しかも、こうした損失計上は住商にとどまらないとの見方がアナリストなどの間で高まってきた。株式市場では第二、第三の住商がどこかを探し、商社の間では自社の損失を正確に把握しようと社内に指示が飛んでいるという。

中長期的なターム取引では価格が予め取り決められているため、契約に沿って売買されることになるが、むしろ懸念されているのはスポット取引(当用買い)。価格の急落によって「スポット取引での損失は思いのほか大きくなっている」(商社関係者)という。

第3四半期決算の発表を控え、商社では年が明けて間もなくマスメディアやアナリストの取材を受け付けない沈黙期間が始まる。

商社ではそうした損失がどの程度あるのかを再点検しているが、価格の変動が激しいこともあって必ずしも十分に把握できていないようだ。「もしかすると把握できていない損失が隠れているかもしれない」と身構えるのは、ほかならぬ商社自身なのだ。

年明け後も原油価格の軟調基調は続くとの見方が広がっているだけに、商社が業績見通しを下方修正する動きは相次ぐかもしれない。商社株が電機や自動車株に比べて一様に戻りが鈍いのは、そのためでもあるだろう。

それだけならまだいい。原油価格の下落が玉突き事故を起こすように、欧州金融機関の信用不安を再燃させたらどうなるか。

「ブラジルやベネズエラなどの資源関連企業にはスペインやポルトガルの銀行からの融資額が大きく、これら産油国の企業経営が行き詰ると欧州金融機関の間で信用不安が再燃しかねない」というリスクシナリオを描き始めている。

加えて中国の動向も気になる。12月24日付の日本経済新聞はその社説で、中国からの鉄鋼輸出が過剰であると警鐘を鳴らしているが、商社はすでに今夏にはそうした懸念に身構えていた。

中国の粗鋼生産は、その質を問わなければ世界の半分を占めるほどに大きい。その中国で「危ない業種」と言えば鉄鋼商社がすぐに思い浮かぶほどで、今も夜逃げをする業者が後を絶たないという。
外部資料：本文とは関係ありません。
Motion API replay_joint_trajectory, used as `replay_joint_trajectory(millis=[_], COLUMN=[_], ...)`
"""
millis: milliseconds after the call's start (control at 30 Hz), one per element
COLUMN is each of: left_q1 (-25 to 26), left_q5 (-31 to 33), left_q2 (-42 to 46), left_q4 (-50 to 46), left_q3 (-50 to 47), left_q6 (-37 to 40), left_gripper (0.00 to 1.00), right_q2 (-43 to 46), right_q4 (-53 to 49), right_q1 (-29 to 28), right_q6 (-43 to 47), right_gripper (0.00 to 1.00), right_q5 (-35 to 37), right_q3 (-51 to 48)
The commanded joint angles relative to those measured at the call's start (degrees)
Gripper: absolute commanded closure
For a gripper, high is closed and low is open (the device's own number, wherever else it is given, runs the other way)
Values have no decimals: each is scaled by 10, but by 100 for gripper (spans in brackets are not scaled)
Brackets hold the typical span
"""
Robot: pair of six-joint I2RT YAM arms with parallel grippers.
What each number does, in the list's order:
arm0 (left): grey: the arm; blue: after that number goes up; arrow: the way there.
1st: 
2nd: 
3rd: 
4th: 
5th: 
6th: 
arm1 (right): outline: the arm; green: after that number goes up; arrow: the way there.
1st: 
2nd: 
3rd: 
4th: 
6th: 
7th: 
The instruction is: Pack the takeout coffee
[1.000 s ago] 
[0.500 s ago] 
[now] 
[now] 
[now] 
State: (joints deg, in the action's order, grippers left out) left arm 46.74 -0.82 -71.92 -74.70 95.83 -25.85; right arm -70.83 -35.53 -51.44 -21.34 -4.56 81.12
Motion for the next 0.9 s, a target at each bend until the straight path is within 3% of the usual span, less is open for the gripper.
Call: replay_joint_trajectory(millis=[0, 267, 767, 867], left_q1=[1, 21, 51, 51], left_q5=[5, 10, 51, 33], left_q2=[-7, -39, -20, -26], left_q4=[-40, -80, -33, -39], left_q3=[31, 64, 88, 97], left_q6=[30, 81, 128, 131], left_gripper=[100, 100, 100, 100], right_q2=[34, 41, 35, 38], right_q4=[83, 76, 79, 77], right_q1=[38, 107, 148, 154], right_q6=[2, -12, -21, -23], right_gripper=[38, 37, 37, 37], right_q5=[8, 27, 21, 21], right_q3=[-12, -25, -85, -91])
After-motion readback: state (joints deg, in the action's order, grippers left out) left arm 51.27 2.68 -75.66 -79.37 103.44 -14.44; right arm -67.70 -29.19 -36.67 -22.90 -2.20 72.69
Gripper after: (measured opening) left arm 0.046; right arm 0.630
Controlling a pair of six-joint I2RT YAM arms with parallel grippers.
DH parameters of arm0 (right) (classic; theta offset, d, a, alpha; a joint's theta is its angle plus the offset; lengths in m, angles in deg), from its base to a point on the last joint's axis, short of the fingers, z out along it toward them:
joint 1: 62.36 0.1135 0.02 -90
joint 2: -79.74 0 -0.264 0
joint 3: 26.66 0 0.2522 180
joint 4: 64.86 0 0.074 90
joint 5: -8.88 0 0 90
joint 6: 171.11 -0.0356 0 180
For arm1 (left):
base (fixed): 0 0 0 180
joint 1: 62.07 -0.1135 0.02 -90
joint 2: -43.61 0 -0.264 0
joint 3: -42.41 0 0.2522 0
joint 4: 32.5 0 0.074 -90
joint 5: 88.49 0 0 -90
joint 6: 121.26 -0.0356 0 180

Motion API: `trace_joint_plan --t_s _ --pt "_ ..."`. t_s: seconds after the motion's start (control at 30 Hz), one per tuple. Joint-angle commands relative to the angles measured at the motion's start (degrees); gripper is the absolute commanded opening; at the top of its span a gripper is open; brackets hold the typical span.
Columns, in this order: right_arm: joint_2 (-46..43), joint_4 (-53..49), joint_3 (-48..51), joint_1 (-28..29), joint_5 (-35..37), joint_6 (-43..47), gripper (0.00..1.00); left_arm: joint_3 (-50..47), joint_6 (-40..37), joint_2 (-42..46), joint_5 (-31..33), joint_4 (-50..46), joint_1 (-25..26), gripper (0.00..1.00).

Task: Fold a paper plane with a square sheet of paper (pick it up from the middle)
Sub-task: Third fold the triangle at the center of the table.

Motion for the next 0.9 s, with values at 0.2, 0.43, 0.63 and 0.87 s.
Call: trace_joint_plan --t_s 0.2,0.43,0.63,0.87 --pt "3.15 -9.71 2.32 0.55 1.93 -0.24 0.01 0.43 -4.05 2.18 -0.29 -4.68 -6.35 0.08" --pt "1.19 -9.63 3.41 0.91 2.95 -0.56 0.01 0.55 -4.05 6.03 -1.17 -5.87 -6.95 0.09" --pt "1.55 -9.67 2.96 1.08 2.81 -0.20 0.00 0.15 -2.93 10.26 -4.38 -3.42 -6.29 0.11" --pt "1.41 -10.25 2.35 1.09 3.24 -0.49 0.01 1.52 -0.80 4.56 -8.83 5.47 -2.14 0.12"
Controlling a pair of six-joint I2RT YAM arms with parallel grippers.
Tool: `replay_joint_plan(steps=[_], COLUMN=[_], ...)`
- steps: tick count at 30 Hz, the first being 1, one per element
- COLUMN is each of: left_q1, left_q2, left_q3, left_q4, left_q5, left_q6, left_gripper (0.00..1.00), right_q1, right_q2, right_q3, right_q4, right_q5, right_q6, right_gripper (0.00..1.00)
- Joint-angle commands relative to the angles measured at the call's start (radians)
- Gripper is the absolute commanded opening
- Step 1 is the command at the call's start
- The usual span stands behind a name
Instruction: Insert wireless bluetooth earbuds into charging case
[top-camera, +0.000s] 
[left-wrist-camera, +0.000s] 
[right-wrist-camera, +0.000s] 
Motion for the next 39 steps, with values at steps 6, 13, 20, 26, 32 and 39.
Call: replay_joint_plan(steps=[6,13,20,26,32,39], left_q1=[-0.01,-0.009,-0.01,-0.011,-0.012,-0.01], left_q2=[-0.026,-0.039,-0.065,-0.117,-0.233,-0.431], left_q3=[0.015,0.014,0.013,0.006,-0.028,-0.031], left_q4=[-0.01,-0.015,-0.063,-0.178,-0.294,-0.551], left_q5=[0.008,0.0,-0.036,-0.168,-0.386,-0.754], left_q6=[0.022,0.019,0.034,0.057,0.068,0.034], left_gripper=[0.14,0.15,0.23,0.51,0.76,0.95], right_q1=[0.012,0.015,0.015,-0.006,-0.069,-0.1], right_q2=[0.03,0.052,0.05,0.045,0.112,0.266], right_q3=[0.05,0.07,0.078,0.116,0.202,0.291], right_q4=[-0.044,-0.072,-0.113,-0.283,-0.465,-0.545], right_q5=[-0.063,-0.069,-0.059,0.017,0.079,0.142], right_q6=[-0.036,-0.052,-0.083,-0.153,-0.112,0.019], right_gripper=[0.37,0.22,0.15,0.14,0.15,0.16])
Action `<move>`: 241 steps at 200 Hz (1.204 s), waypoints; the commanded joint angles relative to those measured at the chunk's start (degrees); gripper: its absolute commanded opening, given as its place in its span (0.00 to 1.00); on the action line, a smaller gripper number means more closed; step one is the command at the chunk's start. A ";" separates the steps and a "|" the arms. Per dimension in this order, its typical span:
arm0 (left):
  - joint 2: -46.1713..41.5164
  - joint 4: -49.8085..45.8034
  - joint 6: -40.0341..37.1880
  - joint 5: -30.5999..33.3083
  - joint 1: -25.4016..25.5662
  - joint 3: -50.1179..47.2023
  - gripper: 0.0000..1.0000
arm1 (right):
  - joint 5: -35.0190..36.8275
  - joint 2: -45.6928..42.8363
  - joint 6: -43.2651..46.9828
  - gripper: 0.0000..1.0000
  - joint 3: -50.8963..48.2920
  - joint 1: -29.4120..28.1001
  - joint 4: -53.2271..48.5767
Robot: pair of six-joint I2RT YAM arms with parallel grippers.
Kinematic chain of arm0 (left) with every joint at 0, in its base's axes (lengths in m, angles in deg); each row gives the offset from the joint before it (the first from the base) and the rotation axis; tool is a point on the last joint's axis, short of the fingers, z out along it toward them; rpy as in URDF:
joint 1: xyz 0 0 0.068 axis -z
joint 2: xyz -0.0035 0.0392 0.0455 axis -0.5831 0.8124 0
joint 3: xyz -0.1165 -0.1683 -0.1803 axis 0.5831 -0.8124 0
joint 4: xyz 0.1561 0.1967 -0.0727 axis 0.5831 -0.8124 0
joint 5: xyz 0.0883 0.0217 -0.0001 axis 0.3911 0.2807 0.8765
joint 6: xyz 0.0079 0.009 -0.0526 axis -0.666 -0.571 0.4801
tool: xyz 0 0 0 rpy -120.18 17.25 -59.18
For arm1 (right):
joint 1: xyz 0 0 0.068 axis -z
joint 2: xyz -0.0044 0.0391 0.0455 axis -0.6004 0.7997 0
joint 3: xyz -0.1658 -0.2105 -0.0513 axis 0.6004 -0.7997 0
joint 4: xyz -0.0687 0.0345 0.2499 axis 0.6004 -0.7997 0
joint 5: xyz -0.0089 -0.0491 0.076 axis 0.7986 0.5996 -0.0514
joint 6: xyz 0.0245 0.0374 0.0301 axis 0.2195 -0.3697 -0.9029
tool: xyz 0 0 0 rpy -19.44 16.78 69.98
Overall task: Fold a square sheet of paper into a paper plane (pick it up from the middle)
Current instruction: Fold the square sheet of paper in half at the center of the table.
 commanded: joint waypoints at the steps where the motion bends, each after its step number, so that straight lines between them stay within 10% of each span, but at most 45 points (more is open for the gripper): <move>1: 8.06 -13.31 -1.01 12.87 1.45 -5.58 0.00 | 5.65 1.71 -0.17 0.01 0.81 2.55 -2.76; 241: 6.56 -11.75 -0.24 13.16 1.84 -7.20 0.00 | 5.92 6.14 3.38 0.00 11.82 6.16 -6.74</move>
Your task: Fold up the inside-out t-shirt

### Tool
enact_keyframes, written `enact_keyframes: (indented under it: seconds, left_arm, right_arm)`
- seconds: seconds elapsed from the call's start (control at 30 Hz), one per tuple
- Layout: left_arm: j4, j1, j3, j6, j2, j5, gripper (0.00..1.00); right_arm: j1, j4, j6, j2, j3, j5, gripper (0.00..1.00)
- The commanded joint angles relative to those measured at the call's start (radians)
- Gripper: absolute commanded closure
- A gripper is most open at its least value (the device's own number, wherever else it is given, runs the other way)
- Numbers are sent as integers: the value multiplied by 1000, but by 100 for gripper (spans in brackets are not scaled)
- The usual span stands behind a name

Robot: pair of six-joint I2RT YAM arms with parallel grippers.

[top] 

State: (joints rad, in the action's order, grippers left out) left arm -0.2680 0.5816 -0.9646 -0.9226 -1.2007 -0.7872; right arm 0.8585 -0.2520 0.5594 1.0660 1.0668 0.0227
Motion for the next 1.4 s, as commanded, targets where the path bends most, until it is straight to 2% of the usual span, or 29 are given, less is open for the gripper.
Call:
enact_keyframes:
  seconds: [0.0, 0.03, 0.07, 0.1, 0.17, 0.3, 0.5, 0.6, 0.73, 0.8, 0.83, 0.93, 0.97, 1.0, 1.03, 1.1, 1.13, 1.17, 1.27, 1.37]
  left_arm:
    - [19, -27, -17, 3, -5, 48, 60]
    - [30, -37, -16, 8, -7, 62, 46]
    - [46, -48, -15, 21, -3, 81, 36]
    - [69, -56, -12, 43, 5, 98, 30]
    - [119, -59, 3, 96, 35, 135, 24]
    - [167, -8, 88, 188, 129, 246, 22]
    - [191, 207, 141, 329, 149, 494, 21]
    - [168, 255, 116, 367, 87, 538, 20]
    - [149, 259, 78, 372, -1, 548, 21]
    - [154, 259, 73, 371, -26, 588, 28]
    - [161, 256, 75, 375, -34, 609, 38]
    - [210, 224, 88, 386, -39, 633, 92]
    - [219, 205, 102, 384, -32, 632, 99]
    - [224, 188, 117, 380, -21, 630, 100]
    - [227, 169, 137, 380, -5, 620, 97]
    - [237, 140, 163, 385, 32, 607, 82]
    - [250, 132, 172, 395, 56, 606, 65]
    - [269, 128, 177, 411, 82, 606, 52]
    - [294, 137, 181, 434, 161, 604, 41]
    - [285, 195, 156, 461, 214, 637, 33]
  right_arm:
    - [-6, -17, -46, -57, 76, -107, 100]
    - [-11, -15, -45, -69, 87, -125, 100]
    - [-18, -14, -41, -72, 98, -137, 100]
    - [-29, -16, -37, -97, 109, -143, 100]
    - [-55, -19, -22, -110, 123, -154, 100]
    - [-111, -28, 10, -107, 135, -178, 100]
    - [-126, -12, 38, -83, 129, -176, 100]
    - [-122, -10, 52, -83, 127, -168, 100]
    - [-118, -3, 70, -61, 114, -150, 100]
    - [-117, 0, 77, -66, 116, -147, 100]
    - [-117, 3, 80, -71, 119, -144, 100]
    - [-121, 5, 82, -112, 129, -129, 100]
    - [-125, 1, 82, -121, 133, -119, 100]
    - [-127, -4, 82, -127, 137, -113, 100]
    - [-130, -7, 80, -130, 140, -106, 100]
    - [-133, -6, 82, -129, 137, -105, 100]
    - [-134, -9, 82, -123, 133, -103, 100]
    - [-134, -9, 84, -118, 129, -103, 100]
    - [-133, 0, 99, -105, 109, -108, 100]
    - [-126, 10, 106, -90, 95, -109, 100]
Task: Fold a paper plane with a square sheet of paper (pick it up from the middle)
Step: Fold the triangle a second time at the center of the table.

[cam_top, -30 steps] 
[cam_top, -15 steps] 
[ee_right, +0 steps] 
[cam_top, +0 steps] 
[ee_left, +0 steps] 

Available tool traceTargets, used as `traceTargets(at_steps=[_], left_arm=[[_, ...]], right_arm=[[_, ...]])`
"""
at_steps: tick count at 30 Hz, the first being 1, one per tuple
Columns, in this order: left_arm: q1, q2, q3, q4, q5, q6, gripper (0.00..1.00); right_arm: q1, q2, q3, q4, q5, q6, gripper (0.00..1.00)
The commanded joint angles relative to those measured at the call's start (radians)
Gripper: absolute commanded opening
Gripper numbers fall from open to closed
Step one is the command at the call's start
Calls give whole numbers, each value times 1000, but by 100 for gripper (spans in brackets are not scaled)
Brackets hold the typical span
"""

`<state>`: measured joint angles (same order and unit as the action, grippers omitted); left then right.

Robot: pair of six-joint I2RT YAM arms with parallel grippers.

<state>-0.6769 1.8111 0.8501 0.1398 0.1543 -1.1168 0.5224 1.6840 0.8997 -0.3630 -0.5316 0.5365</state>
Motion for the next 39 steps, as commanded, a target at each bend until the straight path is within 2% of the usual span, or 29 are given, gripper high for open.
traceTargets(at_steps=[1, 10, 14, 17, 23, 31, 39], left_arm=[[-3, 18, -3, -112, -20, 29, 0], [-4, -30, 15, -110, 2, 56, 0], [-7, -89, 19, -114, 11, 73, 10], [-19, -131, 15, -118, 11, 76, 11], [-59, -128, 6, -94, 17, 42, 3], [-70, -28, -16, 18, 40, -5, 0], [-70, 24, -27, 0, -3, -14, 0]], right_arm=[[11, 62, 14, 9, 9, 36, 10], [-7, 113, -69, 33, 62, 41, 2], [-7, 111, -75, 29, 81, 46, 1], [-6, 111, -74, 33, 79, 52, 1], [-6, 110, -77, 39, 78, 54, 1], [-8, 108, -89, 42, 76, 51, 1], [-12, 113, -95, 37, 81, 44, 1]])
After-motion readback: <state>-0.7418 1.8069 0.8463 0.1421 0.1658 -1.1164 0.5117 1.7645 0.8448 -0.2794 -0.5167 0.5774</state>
流通在庫が負担になった中国の鉄鋼商社が在庫を海外市場で安値で売りさばくようになっており、こうした取引の焦げ付きが国際商品市場を通じて世界に拡散するようなことがあれば商社の事業環境がさらに悪くなるのは間違いない。

商社各社は事業ポートフォリオの入れ替えを進めており、伊藤忠は秋以降、ファミリーマートと滝沢ハムの株式公開買い付けを実施。丸紅も食品スーパーのマルエツ株を公開買い付けの実施を打ち出した。業績が比較的安定している“川下ビジネス”の強化を進めているのは、資源価格下落に伴う“川上ビジネス”のリスクを意識し、耐性を少しでも強化しておこうという思惑もあるはずだ。

「商社はこの数年、(業績好調で)調子に乗りすぎた。またいつか大きな失敗をやらかす」とは、商社OBの言である。資源価格の下落は、商社に90年代のような「冬の時代」が再来したことを告げる鐘の音かもしれない。